Mit Unterrichtsdokumentation, Notenvergabe, Prüfungen und Lehrerfortbildungen greife ich vier Zeichen der angeblich hervorragend funktionierenden Bildungssysteme auf, die sich bei genauer Betrachtung als bloße Simulakren herausstellen. Gute Noten und realer Lernerfolg sind ebenso von einander entkoppelt wie der tatsächliche Inhalt von Unterrichtsstunden von ihrer Dokumentation. Mit dem Inszenieren formal korrekter Verfahren wird Inhaltsleere kaschiert. Es entsteht eine Kluft zwischen Schein und Realität, die mit jeder Note, die den Lernenden gute Erfolge bescheinigt, mit jeder Fortbildung, die das Unterrichtsniveau angeblich den internationalen Standards näher bringt, wächst. Dabei folgt der Simulation teils handfeste Realität, etwa in Form von Bezahlung von dokumentierten, aber nie gehaltenen Unterrichtsstunden.

Die herrschenden Strukturen erschweren Lehren und Lernen, können aber kaum durchbrochen werden. Die meisten Lehrenden beugen sich dem Druck von KollegInnen, Verwaltung und Politik. Durch ihr Handeln machen sie sich zu Komplizen des Systems, der Druck mitzuspielen wird kontinuierlich verstärkt. Analog zu Baudrillards Simulakrum der dritten Ordnung ist ein selbstbezügliches, sich selbst verstärkendes System mit eigenen Codes und Regeln entstanden.

Der politischen Elite müssen die damit verbundenen Probleme bewusst sein.

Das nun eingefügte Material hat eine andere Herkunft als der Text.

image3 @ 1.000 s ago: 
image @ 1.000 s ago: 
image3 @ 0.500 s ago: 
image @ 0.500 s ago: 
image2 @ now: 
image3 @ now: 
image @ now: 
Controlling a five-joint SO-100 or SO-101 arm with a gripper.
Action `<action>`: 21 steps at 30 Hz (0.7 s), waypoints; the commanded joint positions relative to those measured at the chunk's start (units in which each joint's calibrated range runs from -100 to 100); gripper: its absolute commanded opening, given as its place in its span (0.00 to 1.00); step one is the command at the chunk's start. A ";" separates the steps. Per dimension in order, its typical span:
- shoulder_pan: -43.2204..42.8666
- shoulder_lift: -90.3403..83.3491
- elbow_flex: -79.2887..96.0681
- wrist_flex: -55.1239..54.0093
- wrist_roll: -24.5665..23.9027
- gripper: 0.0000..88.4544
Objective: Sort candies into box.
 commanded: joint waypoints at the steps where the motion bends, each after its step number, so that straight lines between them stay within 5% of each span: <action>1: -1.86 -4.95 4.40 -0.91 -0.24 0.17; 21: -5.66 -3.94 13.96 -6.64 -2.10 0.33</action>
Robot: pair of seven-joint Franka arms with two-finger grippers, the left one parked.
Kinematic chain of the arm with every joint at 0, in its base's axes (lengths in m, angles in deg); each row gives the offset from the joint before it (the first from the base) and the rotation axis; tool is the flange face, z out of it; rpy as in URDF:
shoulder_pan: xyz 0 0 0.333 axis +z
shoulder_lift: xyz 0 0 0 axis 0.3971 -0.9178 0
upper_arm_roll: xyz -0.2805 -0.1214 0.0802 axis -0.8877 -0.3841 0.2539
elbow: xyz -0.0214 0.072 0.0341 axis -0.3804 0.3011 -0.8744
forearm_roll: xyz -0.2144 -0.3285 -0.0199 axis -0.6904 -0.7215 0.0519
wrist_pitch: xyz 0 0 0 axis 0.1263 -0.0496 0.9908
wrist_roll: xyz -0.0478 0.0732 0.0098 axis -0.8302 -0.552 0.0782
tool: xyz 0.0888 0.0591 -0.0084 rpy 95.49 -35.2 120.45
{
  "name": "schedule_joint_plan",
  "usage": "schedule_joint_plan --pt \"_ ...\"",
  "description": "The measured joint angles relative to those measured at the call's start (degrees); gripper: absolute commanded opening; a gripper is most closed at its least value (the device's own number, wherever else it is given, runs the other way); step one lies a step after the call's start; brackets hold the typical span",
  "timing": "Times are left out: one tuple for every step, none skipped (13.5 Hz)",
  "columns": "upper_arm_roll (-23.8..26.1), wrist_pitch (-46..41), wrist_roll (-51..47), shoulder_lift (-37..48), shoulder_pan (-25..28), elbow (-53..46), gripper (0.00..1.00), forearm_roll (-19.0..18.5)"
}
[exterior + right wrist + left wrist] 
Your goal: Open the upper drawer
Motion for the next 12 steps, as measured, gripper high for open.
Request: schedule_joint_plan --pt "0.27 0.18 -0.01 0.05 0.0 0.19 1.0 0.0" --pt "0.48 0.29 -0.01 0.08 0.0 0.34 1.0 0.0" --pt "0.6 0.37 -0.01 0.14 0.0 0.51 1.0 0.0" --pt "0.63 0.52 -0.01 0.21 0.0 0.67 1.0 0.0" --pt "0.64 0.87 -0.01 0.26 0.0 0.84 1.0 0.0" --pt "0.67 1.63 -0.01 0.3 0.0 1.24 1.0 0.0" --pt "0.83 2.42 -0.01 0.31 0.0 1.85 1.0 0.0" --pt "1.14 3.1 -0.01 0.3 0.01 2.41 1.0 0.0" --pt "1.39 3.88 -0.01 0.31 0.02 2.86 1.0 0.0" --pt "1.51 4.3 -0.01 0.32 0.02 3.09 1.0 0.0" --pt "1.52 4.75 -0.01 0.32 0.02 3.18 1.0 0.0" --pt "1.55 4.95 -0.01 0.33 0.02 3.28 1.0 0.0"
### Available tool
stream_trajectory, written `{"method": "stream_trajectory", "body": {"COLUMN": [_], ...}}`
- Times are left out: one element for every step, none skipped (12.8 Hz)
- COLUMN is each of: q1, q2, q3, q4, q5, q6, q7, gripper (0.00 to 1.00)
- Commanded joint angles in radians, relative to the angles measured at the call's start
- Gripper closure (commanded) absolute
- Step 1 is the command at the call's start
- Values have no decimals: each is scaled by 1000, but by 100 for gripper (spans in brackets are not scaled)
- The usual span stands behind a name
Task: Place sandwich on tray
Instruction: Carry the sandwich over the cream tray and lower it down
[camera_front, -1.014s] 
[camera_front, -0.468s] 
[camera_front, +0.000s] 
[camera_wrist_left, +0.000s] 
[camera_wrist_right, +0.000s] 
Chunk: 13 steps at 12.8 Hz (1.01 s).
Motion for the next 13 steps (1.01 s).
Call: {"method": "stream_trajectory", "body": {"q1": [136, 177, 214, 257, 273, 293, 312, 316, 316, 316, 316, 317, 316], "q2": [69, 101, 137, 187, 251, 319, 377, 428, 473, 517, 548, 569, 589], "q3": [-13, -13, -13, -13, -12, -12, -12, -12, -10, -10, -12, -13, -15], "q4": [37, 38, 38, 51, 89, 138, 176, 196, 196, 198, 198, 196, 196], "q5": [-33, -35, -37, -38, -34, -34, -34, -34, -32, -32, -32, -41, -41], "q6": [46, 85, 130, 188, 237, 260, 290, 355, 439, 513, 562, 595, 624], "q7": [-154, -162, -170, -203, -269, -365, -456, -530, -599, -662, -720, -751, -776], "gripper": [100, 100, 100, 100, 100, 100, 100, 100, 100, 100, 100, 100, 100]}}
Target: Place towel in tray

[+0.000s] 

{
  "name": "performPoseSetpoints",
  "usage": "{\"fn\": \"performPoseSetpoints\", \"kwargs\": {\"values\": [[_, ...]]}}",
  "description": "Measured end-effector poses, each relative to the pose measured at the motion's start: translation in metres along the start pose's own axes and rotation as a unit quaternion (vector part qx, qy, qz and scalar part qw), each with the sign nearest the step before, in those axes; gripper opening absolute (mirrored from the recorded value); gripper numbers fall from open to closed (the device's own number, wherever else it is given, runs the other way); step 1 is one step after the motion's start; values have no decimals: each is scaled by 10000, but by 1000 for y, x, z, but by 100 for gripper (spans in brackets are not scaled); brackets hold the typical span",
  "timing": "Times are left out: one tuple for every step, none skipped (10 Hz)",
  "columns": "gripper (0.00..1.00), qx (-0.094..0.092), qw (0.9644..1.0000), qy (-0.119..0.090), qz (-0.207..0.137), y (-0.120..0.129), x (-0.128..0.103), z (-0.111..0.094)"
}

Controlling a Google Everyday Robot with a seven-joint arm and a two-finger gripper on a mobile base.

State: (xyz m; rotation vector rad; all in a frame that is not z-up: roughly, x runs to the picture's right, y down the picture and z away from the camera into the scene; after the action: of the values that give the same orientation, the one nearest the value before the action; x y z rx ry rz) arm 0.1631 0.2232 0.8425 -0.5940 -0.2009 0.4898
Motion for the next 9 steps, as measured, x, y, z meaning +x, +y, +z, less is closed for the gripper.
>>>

Bislang besteht ihre Strategie jedoch darin, Simulation weiter zu fördern und einzufordern. Die Erkenntnisse aus der Analyse des Fremdsprachenunterrichts dürften sich bezüglich Simulationszwang und der daraus folgenden Stagnation auf andere gesellschaftliche Bereiche übertragen lassen. Die Arbeit ist somit an der Schnittstelle zwischen Ethnologie, Bildungssoziologie und Transformationsforschung zu verorten.